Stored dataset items

★ ★ ★

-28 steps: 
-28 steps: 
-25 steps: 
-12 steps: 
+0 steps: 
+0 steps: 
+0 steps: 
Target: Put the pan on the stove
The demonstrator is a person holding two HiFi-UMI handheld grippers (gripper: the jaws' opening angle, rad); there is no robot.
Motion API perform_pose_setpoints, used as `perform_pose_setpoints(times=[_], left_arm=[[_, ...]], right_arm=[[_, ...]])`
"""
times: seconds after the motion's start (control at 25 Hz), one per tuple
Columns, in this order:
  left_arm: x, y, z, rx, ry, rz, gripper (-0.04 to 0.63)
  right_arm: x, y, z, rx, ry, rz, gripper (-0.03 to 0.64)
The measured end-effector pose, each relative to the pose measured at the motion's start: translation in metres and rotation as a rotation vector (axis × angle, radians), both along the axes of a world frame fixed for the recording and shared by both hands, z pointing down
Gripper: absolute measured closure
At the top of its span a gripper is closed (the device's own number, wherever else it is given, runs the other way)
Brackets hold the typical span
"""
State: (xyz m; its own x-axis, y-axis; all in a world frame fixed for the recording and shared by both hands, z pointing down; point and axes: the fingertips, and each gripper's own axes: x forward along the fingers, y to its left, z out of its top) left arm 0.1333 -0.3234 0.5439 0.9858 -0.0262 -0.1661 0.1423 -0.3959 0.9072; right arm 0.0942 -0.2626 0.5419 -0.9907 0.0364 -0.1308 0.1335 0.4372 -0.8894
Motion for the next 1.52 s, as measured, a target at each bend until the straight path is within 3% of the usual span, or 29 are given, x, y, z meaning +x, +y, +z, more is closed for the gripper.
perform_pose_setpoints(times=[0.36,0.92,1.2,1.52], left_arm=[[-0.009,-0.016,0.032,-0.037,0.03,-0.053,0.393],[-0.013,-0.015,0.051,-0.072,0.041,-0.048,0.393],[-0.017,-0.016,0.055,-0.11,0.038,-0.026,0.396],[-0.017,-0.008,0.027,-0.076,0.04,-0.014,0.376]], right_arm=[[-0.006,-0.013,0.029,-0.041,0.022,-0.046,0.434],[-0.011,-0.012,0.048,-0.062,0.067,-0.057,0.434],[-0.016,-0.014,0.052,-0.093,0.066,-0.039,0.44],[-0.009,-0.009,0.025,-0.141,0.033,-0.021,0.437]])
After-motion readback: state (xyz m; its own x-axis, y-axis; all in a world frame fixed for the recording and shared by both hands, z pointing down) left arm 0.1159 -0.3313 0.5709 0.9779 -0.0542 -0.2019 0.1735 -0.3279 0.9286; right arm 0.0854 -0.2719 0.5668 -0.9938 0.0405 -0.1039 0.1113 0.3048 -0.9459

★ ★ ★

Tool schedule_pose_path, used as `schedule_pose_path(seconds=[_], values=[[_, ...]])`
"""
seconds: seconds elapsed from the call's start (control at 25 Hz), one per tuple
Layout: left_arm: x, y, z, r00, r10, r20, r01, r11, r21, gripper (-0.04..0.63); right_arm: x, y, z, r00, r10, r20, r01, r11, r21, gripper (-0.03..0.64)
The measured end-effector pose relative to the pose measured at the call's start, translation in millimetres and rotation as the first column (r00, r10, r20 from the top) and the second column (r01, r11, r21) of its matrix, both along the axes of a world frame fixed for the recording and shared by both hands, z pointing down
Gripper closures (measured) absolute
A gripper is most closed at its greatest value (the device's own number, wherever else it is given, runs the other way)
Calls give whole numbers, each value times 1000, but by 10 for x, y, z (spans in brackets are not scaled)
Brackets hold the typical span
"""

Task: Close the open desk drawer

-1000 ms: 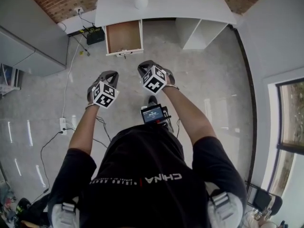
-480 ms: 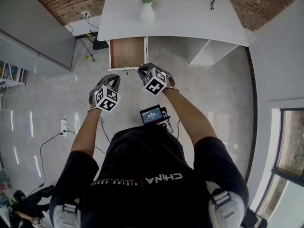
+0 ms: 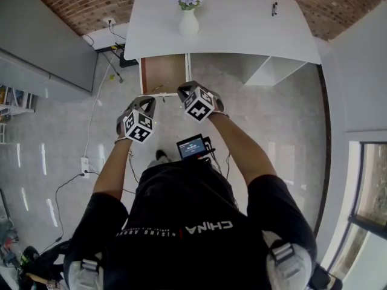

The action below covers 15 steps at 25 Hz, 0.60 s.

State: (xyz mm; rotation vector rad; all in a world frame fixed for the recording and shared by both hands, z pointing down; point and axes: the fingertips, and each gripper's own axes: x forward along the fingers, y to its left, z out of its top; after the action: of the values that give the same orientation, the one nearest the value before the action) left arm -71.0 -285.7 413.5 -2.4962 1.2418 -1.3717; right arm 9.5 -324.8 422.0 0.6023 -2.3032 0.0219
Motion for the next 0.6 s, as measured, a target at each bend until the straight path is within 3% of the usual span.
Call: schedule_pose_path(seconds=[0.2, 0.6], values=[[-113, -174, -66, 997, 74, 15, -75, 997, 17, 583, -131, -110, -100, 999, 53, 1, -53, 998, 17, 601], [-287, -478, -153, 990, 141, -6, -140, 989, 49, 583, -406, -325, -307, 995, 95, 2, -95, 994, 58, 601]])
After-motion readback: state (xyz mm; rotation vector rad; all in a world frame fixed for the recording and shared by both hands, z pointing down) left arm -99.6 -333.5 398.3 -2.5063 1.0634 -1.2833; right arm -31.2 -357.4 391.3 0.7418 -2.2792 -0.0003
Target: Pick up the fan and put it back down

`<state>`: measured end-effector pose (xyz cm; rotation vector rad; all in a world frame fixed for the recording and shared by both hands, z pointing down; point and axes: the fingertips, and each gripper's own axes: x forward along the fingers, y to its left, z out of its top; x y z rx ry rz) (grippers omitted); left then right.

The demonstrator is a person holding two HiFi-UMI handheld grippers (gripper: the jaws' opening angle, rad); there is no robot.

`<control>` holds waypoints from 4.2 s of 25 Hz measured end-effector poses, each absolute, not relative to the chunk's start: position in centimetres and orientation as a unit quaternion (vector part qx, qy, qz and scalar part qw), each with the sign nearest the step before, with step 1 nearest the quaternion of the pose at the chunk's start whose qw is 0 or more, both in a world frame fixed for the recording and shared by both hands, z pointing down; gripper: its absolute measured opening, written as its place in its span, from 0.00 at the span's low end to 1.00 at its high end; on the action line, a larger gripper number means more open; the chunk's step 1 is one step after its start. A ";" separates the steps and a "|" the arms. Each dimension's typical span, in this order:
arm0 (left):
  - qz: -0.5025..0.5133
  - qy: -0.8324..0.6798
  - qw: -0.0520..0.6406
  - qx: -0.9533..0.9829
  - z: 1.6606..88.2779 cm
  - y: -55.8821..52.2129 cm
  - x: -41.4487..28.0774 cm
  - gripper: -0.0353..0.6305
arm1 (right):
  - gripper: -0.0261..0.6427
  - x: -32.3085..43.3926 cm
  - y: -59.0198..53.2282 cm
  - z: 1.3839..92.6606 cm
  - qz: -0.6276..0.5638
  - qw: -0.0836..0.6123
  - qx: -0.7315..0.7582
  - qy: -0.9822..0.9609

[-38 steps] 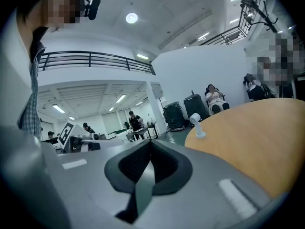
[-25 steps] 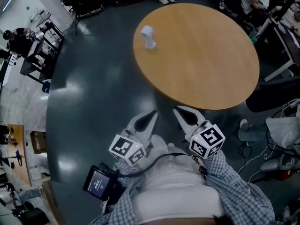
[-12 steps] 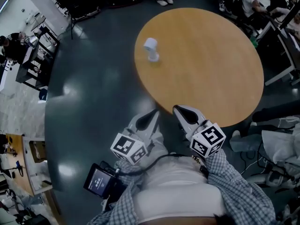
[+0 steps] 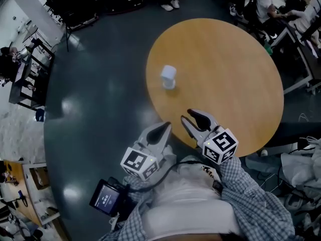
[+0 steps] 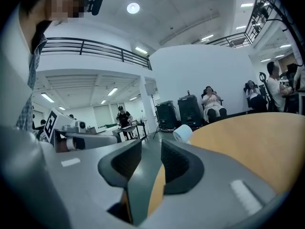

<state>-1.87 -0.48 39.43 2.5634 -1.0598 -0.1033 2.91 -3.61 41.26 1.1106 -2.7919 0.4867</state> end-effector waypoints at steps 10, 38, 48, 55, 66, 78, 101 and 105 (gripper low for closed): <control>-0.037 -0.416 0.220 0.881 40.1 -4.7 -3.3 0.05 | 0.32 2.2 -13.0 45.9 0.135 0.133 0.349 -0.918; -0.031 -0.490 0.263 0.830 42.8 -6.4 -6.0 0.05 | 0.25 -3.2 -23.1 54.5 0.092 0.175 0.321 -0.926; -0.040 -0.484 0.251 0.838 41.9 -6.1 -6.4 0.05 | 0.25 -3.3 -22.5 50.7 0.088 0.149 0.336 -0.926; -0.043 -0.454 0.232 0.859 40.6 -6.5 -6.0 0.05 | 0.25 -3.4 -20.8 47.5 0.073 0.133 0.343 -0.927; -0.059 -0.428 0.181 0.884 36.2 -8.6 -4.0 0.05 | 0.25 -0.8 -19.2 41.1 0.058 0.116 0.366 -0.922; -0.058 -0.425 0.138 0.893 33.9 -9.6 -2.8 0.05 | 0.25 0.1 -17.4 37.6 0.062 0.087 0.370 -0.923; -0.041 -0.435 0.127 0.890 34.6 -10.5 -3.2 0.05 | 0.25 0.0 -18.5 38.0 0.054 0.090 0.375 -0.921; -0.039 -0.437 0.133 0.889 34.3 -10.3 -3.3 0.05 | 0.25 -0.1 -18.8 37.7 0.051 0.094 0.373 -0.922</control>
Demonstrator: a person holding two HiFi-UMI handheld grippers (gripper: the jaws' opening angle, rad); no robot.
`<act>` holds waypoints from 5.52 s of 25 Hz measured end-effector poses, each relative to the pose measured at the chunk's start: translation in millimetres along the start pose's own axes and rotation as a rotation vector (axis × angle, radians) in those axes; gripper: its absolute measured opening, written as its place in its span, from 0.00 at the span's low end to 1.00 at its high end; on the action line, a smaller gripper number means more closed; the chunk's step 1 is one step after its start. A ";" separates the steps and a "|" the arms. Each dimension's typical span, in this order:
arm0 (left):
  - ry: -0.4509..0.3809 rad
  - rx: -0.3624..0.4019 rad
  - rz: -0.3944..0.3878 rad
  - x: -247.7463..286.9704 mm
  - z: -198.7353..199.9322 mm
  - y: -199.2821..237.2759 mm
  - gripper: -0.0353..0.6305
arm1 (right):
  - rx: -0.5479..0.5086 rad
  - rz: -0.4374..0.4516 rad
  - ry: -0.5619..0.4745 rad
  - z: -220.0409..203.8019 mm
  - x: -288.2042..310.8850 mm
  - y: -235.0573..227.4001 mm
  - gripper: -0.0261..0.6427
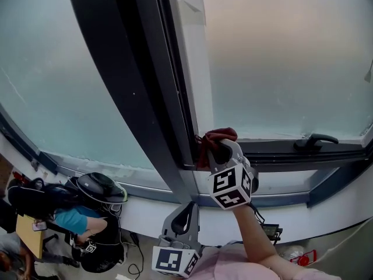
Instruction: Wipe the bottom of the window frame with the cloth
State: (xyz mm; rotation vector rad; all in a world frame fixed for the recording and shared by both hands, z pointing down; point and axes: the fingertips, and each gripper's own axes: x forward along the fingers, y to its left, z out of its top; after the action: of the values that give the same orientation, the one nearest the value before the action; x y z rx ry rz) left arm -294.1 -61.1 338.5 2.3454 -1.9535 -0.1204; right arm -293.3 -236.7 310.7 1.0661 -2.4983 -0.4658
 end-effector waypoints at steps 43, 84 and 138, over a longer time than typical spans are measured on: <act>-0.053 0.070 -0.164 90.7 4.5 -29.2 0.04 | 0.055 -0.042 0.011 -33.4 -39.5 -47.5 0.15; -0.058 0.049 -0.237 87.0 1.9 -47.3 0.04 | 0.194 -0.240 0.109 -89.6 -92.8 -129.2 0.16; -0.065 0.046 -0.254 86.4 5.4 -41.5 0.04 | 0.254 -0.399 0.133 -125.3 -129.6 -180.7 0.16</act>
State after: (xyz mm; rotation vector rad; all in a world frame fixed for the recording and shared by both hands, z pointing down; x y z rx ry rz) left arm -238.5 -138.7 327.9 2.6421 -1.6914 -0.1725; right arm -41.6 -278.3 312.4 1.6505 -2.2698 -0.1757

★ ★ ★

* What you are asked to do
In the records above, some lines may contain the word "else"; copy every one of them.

* Answer box
At the top of its span a gripper is closed (the device's own number, wherever else it is given, runs the other way)
A gripper is most closed at its greatest value (the device's own number, wherever else it is given, runs the other way)

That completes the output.